## [Brief]
Without the images, repeat every line of the listing exactly.

## [Raw data]
*** Begin section ***

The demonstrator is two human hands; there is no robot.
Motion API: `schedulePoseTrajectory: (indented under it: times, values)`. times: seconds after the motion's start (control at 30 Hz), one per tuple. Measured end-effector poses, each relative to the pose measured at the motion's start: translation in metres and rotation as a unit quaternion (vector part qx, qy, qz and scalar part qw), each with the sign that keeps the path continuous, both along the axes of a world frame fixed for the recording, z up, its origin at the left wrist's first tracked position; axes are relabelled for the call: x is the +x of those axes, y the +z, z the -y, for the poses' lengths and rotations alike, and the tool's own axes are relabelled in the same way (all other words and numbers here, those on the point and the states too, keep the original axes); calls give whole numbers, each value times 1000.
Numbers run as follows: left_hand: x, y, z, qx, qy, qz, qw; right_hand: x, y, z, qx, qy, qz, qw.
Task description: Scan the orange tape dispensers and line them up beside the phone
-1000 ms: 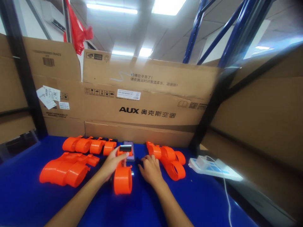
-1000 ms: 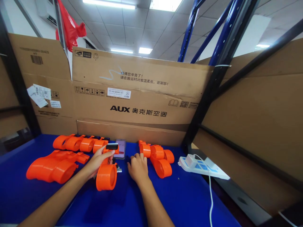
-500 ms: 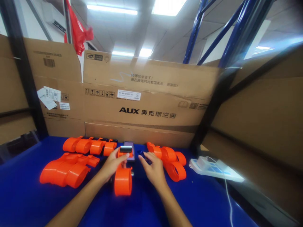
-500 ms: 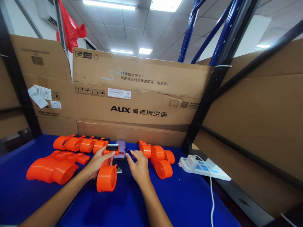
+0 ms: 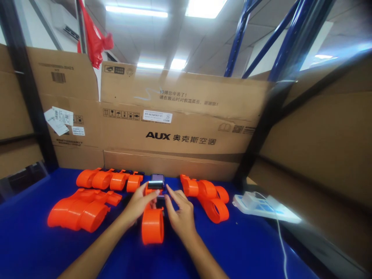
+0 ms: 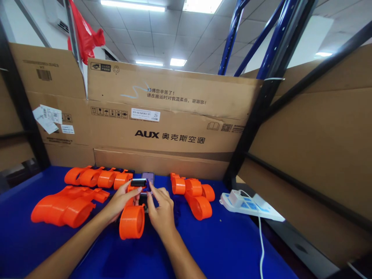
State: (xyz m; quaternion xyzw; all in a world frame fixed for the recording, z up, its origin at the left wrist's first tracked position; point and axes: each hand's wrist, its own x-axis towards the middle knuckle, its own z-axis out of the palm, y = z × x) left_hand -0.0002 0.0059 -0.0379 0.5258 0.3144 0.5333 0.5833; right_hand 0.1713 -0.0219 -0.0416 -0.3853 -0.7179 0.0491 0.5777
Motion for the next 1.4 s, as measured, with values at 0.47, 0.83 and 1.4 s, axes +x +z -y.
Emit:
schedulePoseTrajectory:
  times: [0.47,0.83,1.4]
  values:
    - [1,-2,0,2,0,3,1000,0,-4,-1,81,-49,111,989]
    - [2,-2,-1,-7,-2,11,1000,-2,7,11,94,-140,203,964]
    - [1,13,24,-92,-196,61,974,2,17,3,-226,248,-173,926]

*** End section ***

## [Solved problem]
The demonstrator is two human hands; there is no robot.
Motion API: `schedulePoseTrajectory: (indented under it: times, values)`. times: seconds after the motion's start (control at 30 Hz), one per tuple. Measured end-effector poses, each relative to the pose measured at the motion's start: translation in metres and rotation as a unit quaternion (vector part qx, qy, qz and scalar part qw), each with the sign that keeps the path continuous, both along the axes of a world frame fixed for the recording, z up, its origin at the left wrist's first tracked position; axes are relabelled for the call: x is the +x of those axes, y the +z, z the -y, for the poses' lengths and rotations alike, and the tool's own axes are relabelled in the same way (all other words and numbers here, those on the point and the states too, keep the original axes); calls give whole numbers, each value times 1000.
Numbers run as follows: left_hand: x, y, z, qx, qy, qz, qw; right_hand: x, y, z, qx, qy, qz, qw.
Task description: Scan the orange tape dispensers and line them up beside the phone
-1000 ms: 
-1000 ms: 
-500 ms: 
-500 ms: 
+0 ms: 
+0 ms: 
State: (xyz m; quaternion xyzw; all in a world frame fixed for the recording, z up, its origin at the left wrist's first tracked position; point and axes: each hand's wrist, its own x-axis towards the middle knuckle, its own z-axis out of the palm, y = z × x) left_hand -0.0002 0.0059 -0.0379 0.5258 0.3144 0.5333 0.5833; right_hand 0.1713 -0.0219 -0.0416 -0.3853 -0.7179 0.0491 0.5777
Motion for the next 1.4 s, as measured, with values at 0.47, 0.83 and 1.4 s, axes +x +z -y.
Emit:
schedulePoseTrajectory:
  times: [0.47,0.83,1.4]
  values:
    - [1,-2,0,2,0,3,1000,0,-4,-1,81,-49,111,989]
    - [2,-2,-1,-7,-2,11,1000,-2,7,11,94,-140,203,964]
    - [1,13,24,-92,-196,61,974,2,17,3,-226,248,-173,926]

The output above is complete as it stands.